## [Material to process]
========================

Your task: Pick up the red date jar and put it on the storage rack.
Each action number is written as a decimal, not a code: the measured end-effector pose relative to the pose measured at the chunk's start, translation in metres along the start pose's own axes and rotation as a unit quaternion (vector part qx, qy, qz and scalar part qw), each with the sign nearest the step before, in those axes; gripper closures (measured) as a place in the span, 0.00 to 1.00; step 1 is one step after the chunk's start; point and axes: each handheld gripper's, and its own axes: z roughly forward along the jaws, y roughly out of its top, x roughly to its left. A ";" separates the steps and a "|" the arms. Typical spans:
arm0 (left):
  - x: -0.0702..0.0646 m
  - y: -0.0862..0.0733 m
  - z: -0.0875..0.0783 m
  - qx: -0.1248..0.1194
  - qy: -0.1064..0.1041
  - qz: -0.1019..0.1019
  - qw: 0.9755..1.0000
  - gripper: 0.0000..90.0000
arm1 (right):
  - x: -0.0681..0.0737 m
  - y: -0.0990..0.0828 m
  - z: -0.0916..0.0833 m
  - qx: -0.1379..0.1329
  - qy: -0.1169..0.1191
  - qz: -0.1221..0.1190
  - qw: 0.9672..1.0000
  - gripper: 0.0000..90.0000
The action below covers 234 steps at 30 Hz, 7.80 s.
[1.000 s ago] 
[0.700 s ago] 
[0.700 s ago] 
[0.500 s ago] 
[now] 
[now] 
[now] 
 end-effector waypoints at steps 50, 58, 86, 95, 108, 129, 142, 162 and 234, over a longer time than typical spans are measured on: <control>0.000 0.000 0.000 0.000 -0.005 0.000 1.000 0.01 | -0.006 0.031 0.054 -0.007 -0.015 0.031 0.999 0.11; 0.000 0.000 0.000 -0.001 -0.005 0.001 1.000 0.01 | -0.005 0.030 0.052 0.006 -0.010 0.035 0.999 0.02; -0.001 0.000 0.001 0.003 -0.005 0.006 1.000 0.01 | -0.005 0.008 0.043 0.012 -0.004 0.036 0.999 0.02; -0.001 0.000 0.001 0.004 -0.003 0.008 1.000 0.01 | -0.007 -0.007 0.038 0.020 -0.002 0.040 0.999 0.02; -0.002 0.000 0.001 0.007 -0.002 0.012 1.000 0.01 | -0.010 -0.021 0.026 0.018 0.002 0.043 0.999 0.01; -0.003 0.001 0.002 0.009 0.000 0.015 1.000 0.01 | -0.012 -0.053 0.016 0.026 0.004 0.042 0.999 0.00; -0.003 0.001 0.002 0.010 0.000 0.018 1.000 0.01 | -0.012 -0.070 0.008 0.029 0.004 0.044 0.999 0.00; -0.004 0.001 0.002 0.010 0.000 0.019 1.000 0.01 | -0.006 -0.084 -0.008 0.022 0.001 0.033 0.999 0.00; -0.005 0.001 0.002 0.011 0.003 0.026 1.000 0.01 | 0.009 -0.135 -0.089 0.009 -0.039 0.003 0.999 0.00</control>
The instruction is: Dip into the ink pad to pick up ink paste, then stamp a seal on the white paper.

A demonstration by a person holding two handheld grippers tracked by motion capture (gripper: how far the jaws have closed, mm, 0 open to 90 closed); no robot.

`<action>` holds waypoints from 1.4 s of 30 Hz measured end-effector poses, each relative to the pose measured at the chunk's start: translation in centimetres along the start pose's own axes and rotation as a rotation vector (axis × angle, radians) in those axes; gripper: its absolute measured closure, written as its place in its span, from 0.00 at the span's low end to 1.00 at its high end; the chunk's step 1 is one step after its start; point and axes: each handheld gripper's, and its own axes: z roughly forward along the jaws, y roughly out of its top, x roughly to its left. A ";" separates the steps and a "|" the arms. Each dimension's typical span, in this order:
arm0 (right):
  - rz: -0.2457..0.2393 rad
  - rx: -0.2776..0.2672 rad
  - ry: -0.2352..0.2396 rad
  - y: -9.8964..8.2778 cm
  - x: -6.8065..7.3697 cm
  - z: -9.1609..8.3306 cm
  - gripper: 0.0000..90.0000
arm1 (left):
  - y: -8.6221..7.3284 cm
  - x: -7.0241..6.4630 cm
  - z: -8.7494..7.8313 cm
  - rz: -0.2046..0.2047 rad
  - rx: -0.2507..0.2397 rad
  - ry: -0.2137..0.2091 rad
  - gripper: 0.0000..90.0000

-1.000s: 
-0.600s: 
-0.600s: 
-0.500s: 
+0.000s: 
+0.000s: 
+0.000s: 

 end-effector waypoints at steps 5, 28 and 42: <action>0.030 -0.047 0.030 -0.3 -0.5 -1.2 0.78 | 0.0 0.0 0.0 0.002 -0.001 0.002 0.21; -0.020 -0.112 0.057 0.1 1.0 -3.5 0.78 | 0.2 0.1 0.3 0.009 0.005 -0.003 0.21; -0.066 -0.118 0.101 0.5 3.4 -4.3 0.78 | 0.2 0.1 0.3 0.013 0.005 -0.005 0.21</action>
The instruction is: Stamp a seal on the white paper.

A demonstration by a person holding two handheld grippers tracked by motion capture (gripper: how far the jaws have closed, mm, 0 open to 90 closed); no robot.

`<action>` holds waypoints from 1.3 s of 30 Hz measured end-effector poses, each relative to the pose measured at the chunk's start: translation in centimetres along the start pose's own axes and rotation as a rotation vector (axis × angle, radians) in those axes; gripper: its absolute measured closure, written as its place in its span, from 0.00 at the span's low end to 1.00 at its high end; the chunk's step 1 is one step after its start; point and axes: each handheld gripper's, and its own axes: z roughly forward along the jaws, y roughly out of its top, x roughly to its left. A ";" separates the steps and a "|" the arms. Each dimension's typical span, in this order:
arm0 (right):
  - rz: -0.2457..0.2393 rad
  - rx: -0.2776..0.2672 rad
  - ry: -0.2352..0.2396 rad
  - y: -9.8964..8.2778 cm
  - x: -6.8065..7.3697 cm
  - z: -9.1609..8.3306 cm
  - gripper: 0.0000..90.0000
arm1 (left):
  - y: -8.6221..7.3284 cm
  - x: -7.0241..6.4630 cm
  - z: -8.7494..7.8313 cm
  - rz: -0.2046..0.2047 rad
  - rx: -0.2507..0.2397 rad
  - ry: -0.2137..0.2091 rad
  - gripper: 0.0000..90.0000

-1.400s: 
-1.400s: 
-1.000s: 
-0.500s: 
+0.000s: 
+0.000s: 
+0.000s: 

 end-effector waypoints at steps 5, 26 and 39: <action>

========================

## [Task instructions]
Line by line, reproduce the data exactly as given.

## [Task result]
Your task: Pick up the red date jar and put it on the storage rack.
Each action number is written as a decimal, not a code: the measured end-effector pose relative to the pose measured at the chunk's start, translation in metres along the start pose's own axes and rotation as a unit quaternion (vector part qx, qy, qz and scalar part qw), each with the sign nearest the step before, in those axes; gripper closures (measured) as a place in the span, 0.00 to 1.00; step 1 is one step after the chunk's start; point and axes: each handheld gripper's, and its own axes: z roughly forward along the jaws, y roughly out of its top, x roughly to its left. A ";" separates the steps and a "|" the arms. Typical spans:
arm0 (left):
  - x: -0.0702..0.0646 m
  - y: -0.0862..0.0733 m
  - z: -0.0875..0.0783 m
  - qx: -0.1248..0.1194
  - qy: -0.1064..0.1041
  - qz: -0.1019..0.1019
  - qw: 0.9755..1.0000
  - gripper: 0.0000..90.0000
arm1 (right):
  - x: -0.0681..0.0737 m
  - y: -0.0990..0.0828 m
  - z: -0.0916..0.0833 m
  - qx: -0.1379..0.1329
  - qy: -0.1169..0.1191
  - qz: -0.1221..0.1190
  - qw: 0.9672..1.0000
  - gripper: 0.0000..90.0000
The action below covers 234 steps at 30 Hz, 7.80 s.
[1.000 s ago] 
[0.700 s ago] 
[0.700 s ago] 
[0.500 s ago] 
[now] 
[now] 
[now] 
 end-effector waypoints at steps 50, 58, 86, 95, 108, 129, 142, 162 and 234, over a longer time than typical spans are measured on: <control>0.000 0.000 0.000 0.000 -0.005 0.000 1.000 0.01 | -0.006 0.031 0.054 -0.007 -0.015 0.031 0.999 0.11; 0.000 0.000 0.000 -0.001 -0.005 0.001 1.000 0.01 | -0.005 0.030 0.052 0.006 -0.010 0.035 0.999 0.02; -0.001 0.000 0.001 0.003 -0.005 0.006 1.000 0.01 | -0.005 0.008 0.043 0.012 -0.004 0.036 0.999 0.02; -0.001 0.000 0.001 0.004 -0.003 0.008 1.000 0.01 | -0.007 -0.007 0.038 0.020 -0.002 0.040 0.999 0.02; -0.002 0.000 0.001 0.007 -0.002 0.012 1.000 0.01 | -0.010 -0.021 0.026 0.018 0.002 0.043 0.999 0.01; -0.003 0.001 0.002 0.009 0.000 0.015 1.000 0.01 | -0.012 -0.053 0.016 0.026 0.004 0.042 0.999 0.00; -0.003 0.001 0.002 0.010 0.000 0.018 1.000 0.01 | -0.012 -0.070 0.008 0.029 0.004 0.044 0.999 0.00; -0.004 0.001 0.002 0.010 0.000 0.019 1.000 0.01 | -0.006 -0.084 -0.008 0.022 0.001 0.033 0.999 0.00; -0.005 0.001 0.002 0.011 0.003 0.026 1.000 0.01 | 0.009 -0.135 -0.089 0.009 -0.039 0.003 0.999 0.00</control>
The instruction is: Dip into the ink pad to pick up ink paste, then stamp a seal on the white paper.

A demonstration by a person holding two handheld grippers tracked by motion capture (gripper: how far the jaws have closed, mm, 0 open to 90 closed); no robot.

`<action>` holds waypoints from 1.4 s of 30 Hz measured end-effector poses, each relative to the pose measured at the chunk's start: translation in centimetres along the start pose's own axes and rotation as a rotation vector (axis × angle, radians) in those axes; gripper: its absolute measured closure, written as its place in its span, from 0.00 at the span's low end to 1.00 at its high end; the chunk's step 1 is one step after its start; point and axes: each handheld gripper's, and its own axes: z roughly forward along the jaws, y roughly out of its top, x roughly to its left. A ";" separates the steps and a "|" the arms. Each dimension's typical span, in this order:
arm0 (right):
  - rz: -0.2457..0.2393 rad
  - rx: -0.2776..0.2672 rad
  - ry: -0.2352..0.2396 rad
  - y: -9.8964..8.2778 cm
  - x: -6.8065..7.3697 cm
  - z: -9.1609..8.3306 cm
  - gripper: 0.0000..90.0000
arm1 (left):
  - y: -8.6221..7.3284 cm
  - x: -7.0241..6.4630 cm
  - z: -8.7494..7.8313 cm
  - rz: -0.2046..0.2047 rad
  - rx: -0.2507..0.2397 rad
  - ry: -0.2137..0.2091 rad
  - gripper: 0.0000..90.0000

-1.000s: 
-0.600s: 
-0.600s: 
-0.500s: 
+0.000s: 
+0.000s: 
+0.000s: 

 end-effector waypoints at steps 5, 28 and 42: <action>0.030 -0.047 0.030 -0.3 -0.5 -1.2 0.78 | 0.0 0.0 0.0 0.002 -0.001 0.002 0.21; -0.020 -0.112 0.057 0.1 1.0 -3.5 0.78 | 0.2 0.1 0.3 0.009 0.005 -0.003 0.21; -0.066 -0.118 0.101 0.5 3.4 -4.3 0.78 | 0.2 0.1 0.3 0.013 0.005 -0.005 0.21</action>
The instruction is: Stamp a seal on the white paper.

A demonstration by a person holding two handheld grippers tracked by motion capture (gripper: how far the jaws have closed, mm, 0 open to 90 closed); no robot.

`<action>` holds waypoints from 1.3 s of 30 Hz measured end-effector poses, each relative to the pose measured at the chunk's start: translation in centimetres along the start pose's own axes and rotation as a rotation vector (axis × angle, radians) in those axes; gripper: its absolute measured closure, written as its place in its span, from 0.00 at the span's low end to 1.00 at its high end; the chunk's step 1 is one step after its start; point and axes: each handheld gripper's, and its own axes: z roughly forward along the jaws, y roughly out of its top, x roughly to its left. A ";" separates the steps and a "|" the arms. Each dimension's typical span, in this order:
arm0 (right):
  - rz: -0.2457..0.2393 rad
  - rx: -0.2776..0.2672 rad
  - ry: -0.2352..0.2396 rad
  - y: -9.8964..8.2778 cm
  - x: -6.8065..7.3697 cm
  - z: -9.1609..8.3306 cm
  - gripper: 0.0000..90.0000
arm1 (left):
  - y: -8.6221..7.3284 cm
  - x: -7.0241..6.4630 cm
  - z: -8.7494..7.8313 cm
  - rz: -0.2046..0.2047 rad
  - rx: -0.2507..0.2397 rad
  - ry: -0.2137..0.2091 rad
  - gripper: 0.0000..90.0000

-1.400s: 
-1.400s: 
-1.000s: 
-0.500s: 
+0.000s: 
+0.000s: 
+0.000s: 

 end-effector waypoints at steps 5, 26 and 39: <action>

Nothing else belongs in this answer.